Ich rief sofort Leas Therapeutin an. Mir war in diesen Tagen nicht klar, wie ernst Lea ihre Suizidgedanken gemeint hatte und ich wollte abwarten, wie sie die Lage beurteilt. Einige Tage später, nach der nächsten Therapiestunde, rief mich die Therapeutin ins Zimmer und sagte: „Lea muss ins Krankenhaus. Sofort. Es besteht akute Suizidgefahr.“
Dem Psychologen im Krankenhaus sagte Lea, sie sehe keinen anderen Weg mehr, als sich das Leben zu nehmen. Sie blieb freiwillig in der Klinik und schlief in den ersten Tagen in einer Art Sicherheitsraum. Dieser Raum ist leer, bis auf eine Matratze – und die Tür muss permanent geöffnet bleiben.
Mein Mann und ich fuhren nach Hause. Ich selbst hatte mich bis zu diesem Zeitpunkt innerlich zusammengerissen. Damit war jetzt Schluss. Die angestaute Trauer überkam mich, und ich ließ es zu. Ich weinte eine ganze Woche lang, immer wieder, jeden Tag. Mein Körper war zu nichts anderem imstande.
Ich musste lernen, meine Tochter loszulassen
Wenn dein Kind plant, sich das Leben zu nehmen, musst du etwas tun, das dir zutiefst widerstrebt: Du musst die Verantwortung abgeben, weil du als Elternteil nicht mehr helfen kannst. Wenn du das nicht tust, wirst du dich, falls es schiefgeht, fragen müssen, ob du damit leben kannst.
Ich ging auch zu meinem Hausarzt, der mich sofort vier Wochen krankschrieb. Ich habe einen Job, doch an Arbeiten war nicht zu denken. Dazu verordnete mir mein Arzt Antidepressiva in niedriger Dosis, die mir dabei halfen einzuschlafen.
In der zweiten Woche erkannte ich, wie groß meine Schuldgefühle Lea gegenüber waren. Daran musste ich arbeiten. Aber ich fand so schnell keinen Therapieplatz für mich. Also kaufte ich Bücher über Schuld und Schuldgefühle. Schon nach 30 Seiten warf ich den ersten Ratgeber in die Ecke.
Ich wollte nicht die ganze Zeit darüber nachdenken, sondern raus aus den Schuldgefühlen.
Ich begann, mich mit der ACT-Therapie zu beschäftigen, Bücher darüber zu lesen und Podcasts zu hören. ACT steht für Akzeptanz- und Commitmenttherapie. Das Ziel ist, negative Gefühle wie Wut, Trauer oder Eifersucht zuzulassen. Sie nicht wegzuschieben, sondern radikal anzunehmen. Das bedeutet auch, sich zu fragen, ob bestimmte Gefühle realistisch sind. Ich habe mir oft überlegt, ob meine Angst, als Mutter alleine Schuld an Leas Situation zu sein, der Wahrheit entspricht. Und dabei festgestellt: eher nicht.

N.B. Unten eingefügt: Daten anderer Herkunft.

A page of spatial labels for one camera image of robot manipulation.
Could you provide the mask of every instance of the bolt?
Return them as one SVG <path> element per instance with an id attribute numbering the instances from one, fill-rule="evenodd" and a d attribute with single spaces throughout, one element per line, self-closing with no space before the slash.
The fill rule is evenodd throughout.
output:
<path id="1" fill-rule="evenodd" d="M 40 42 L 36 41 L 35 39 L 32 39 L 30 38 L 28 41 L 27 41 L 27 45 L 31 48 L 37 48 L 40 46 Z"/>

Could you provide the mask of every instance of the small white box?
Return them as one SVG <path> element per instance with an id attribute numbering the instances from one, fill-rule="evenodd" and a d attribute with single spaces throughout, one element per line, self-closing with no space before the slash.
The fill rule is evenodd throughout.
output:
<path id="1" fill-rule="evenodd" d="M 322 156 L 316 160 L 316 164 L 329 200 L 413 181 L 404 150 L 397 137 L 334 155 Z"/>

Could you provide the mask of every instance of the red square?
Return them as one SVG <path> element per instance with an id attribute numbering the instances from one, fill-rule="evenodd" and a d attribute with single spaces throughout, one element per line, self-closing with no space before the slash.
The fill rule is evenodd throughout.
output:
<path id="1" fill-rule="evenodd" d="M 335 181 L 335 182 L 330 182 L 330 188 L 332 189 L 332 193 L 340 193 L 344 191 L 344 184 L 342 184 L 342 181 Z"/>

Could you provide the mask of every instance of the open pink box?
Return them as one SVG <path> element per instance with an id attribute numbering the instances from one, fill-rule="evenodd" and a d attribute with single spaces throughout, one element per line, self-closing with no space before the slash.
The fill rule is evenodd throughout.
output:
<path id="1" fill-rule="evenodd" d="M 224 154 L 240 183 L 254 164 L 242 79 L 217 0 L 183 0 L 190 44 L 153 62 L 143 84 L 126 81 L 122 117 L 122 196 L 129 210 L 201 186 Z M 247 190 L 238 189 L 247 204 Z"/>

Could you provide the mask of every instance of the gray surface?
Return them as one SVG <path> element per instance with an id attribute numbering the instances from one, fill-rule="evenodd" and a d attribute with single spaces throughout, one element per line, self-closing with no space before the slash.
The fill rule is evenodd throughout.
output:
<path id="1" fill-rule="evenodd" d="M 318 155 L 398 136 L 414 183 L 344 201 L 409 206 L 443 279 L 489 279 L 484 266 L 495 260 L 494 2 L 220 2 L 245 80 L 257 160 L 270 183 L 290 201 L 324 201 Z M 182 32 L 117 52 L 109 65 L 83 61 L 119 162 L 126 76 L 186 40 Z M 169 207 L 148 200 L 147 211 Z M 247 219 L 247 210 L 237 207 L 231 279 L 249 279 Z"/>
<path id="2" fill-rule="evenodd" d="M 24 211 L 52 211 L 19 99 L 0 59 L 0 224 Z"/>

Da ich keinen Zugang zu einer Psychotherapie hatte, coachte ich mich selbst. Eine Freundin, die Psychologin ist, sagte mir bei einem Spaziergang: „Wenn du deiner Tochter helfen willst, musst du selbst festen Boden unter den Füßen bekommen. Sonst geht ihr gemeinsam unter.“
Das musste ich hören. Ich entschied mich, aus meinen Mustern auszutreten und niemanden mehr für irgendetwas verantwortlich zu machen. Wenn jemand aus der Verwandtschaft anrief und fragte, ob wir uns treffen sollten, sagte ich: „Das weiß ich noch nicht.“ Normalerweise hätte ich zugesagt, selbst, wenn ich dafür keine Kraft hatte, mich auf dem Hinweg über die Person und hinterher über mich selbst geärgert hätte.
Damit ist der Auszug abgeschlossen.